Rather than underestimate this, we take the context seriously. Not only did we develop the AI Sprint method as a way to break out of inertia — creating and validating a solution oriented to your business in just a few weeks — but we also adopted a posture of incremental deliveries in our solutions.
Inaction is just as risky as unconstrained experimentation. That is why it is essential to find structured ways to build solutions.
The continuous advancement of the technology and the complexities involved in building an enterprise solution demand incremental, business-oriented deliveries. Rather than starting big, our systems scale as they shift the metrics that matter for that specific business.
Even with its promise, success depends on an implementation that adapts to the business reality, not the other way around. The new paradigm demands technological updating, but also consistent integration with the company's vision and strategy, not a reaction to hype, or even a fear of missing out (FOMO).
How we develop multi-agent solutions:
Co-creating with business teams:
Immersed in the context and building a meaningful knowledge exchange with business teams, we validate a company-oriented proof of concept through our AI Sprint method.
Connecting the solution to specific, meaningful results:
Using lean analytics methodologies, we develop with a focus on key indicators with the highest potential for business impact, incrementing the solution with each validated result.
Aligning strategy, design, research, and engineering:
We bring together a team experienced in applying technology in large enterprises, combining design, engineering, research, and strategy throughout the process, always co-creating with the company's business teams.
Applying Artificial Intelligence where it truly generates results:
By blending deterministic and Generative AI models, we reduce exposure and the risk of hallucinations, amplifying AI capabilities where they actually impact the business.
Developing complementary autonomous AI systems and agent architectures:
Rather than a large system oriented toward task automation, we work with specialist agents — optimized to take responsibility for specific tasks — that, working in a coordinated way, solve problems.
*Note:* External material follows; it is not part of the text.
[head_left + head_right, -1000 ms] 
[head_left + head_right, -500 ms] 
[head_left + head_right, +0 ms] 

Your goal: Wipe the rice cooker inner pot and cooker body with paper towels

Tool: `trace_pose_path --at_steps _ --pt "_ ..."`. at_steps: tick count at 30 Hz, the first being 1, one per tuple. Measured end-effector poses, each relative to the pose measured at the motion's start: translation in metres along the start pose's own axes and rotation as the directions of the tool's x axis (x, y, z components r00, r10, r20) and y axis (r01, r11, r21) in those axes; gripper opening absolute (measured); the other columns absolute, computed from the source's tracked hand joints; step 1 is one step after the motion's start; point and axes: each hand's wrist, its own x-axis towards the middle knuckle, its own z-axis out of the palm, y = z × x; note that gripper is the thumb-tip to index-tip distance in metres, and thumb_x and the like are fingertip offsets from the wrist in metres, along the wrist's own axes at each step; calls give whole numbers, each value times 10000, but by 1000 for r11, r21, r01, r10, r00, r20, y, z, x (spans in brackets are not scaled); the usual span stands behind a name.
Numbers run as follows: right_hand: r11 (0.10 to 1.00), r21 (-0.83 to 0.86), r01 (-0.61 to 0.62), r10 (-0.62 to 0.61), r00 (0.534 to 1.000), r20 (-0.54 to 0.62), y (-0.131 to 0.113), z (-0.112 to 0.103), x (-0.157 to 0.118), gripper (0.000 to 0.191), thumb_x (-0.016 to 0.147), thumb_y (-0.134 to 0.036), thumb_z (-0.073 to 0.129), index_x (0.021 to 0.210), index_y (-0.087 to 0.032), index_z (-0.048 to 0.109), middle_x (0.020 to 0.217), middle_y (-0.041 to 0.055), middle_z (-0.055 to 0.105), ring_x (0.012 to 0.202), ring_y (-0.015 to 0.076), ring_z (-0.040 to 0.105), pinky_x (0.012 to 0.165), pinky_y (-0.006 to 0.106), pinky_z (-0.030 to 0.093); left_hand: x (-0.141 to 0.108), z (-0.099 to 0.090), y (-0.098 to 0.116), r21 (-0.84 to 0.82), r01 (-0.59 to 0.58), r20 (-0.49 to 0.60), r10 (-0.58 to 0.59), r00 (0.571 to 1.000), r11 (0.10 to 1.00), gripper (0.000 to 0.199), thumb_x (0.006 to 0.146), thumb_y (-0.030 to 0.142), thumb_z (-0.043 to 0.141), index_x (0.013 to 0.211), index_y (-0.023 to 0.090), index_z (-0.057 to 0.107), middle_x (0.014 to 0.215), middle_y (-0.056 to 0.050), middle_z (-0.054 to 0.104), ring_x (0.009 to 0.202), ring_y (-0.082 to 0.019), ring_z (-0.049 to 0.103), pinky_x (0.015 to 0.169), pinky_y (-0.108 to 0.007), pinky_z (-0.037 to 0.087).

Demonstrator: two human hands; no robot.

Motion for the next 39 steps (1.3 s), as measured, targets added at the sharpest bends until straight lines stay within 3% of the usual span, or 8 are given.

Prioritizing integration and company autonomy with the solution:
Beyond empowering the company's people with the technology, we adapt our systems, frameworks, and models to the technological reality and needs of each company, preserving their autonomy.
Using advanced Prompt Engineering techniques:
Following our team's continuous curiosity, we work from advanced Prompt Engineering techniques, always updated on new possibilities, as we explore in this article on APE.
Building with validated frameworks suited to different enterprise contexts:
Over the years, we have not only tested multiple frameworks, but also validated proprietary structures using advanced long chain graph techniques, adaptable to different enterprise realities.
Making progressive, not reactive, improvements:
Using proprietary observability techniques and platforms, our systems grow in line with results achieved, supported by continuous testing and exposure and risk alerts.
Mapping the impact and ethical responsibility of the solution:
Our systems are built with a guided ethical concern, where responsibility and any adaptation initiatives progressively accompany the development of the solutions.
From business to technology
Our experience shows that to win fast, prioritization and close collaboration with business teams are essential.
Enthusiasm for the technology must not override business strategies, much less minimize the challenge of growing an enterprise. As we have learned, through iterations of our solutions, the true potential of the new paradigm is achieved in parts: from the specific to the broad.
As our experience applying the technology at companies like Mars, Movida, and Reckitt reveals, the best solutions are those that configure and adapt to the company's processes, infrastructure, and strategies.